__PROVIDED MATERIAL__:
*** Begin section ***
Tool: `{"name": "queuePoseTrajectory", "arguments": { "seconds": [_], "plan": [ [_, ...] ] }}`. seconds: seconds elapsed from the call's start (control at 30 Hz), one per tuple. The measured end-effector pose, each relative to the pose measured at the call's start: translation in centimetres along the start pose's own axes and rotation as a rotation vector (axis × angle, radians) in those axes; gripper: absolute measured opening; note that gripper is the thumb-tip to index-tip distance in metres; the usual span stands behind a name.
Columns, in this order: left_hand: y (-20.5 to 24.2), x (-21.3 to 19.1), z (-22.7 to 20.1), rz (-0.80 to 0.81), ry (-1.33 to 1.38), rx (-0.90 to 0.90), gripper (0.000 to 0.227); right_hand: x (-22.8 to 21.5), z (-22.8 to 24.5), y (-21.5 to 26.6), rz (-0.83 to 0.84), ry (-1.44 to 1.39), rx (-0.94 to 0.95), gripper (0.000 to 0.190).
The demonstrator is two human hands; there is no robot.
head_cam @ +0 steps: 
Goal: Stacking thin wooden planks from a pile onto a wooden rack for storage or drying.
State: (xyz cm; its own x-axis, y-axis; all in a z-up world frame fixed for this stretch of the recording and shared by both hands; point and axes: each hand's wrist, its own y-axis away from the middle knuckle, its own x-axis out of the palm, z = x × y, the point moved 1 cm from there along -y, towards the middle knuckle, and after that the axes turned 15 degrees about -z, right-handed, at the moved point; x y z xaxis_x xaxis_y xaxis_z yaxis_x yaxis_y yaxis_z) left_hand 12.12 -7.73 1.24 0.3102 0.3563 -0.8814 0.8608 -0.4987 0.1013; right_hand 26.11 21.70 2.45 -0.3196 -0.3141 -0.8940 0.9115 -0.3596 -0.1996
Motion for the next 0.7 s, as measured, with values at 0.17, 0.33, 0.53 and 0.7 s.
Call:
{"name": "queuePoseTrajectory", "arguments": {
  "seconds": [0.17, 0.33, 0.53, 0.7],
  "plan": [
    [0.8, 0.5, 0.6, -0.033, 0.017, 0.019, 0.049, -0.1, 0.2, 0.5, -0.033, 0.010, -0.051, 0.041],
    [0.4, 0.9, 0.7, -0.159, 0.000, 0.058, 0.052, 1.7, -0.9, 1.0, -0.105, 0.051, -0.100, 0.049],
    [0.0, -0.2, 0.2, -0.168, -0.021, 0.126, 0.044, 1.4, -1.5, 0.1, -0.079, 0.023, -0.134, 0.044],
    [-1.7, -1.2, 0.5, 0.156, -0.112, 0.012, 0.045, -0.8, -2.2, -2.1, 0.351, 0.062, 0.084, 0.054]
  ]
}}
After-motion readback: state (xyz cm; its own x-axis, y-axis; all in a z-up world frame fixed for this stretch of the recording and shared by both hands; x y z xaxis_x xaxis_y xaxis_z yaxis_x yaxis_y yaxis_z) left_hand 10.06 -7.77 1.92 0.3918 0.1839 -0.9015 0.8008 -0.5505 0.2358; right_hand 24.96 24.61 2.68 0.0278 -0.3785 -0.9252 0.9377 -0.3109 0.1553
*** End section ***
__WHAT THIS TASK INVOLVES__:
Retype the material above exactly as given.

__RESULT OF THIS TASK__:
Tool: `{"name": "queuePoseTrajectory", "arguments": { "seconds": [_], "plan": [ [_, ...] ] }}`. seconds: seconds elapsed from the call's start (control at 30 Hz), one per tuple. The measured end-effector pose, each relative to the pose measured at the call's start: translation in centimetres along the start pose's own axes and rotation as a rotation vector (axis × angle, radians) in those axes; gripper: absolute measured opening; note that gripper is the thumb-tip to index-tip distance in metres; the usual span stands behind a name.
Columns, in this order: left_hand: y (-20.5 to 24.2), x (-21.3 to 19.1), z (-22.7 to 20.1), rz (-0.80 to 0.81), ry (-1.33 to 1.38), rx (-0.90 to 0.90), gripper (0.000 to 0.227); right_hand: x (-22.8 to 21.5), z (-22.8 to 24.5), y (-21.5 to 26.6), rz (-0.83 to 0.84), ry (-1.44 to 1.39), rx (-0.94 to 0.95), gripper (0.000 to 0.190).
The demonstrator is two human hands; there is no robot.
head_cam @ +0 steps: 
Goal: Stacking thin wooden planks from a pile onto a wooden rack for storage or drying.
State: (xyz cm; its own x-axis, y-axis; all in a z-up world frame fixed for this stretch of the recording and shared by both hands; point and axes: each hand's wrist, its own y-axis away from the middle knuckle, its own x-axis out of the palm, z = x × y, the point moved 1 cm from there along -y, towards the middle knuckle, and after that the axes turned 15 degrees about -z, right-handed, at the moved point; x y z xaxis_x xaxis_y xaxis_z yaxis_x yaxis_y yaxis_z) left_hand 12.12 -7.73 1.24 0.3102 0.3563 -0.8814 0.8608 -0.4987 0.1013; right_hand 26.11 21.70 2.45 -0.3196 -0.3141 -0.8940 0.9115 -0.3596 -0.1996
Motion for the next 0.7 s, as measured, with values at 0.17, 0.33, 0.53 and 0.7 s.
Call:
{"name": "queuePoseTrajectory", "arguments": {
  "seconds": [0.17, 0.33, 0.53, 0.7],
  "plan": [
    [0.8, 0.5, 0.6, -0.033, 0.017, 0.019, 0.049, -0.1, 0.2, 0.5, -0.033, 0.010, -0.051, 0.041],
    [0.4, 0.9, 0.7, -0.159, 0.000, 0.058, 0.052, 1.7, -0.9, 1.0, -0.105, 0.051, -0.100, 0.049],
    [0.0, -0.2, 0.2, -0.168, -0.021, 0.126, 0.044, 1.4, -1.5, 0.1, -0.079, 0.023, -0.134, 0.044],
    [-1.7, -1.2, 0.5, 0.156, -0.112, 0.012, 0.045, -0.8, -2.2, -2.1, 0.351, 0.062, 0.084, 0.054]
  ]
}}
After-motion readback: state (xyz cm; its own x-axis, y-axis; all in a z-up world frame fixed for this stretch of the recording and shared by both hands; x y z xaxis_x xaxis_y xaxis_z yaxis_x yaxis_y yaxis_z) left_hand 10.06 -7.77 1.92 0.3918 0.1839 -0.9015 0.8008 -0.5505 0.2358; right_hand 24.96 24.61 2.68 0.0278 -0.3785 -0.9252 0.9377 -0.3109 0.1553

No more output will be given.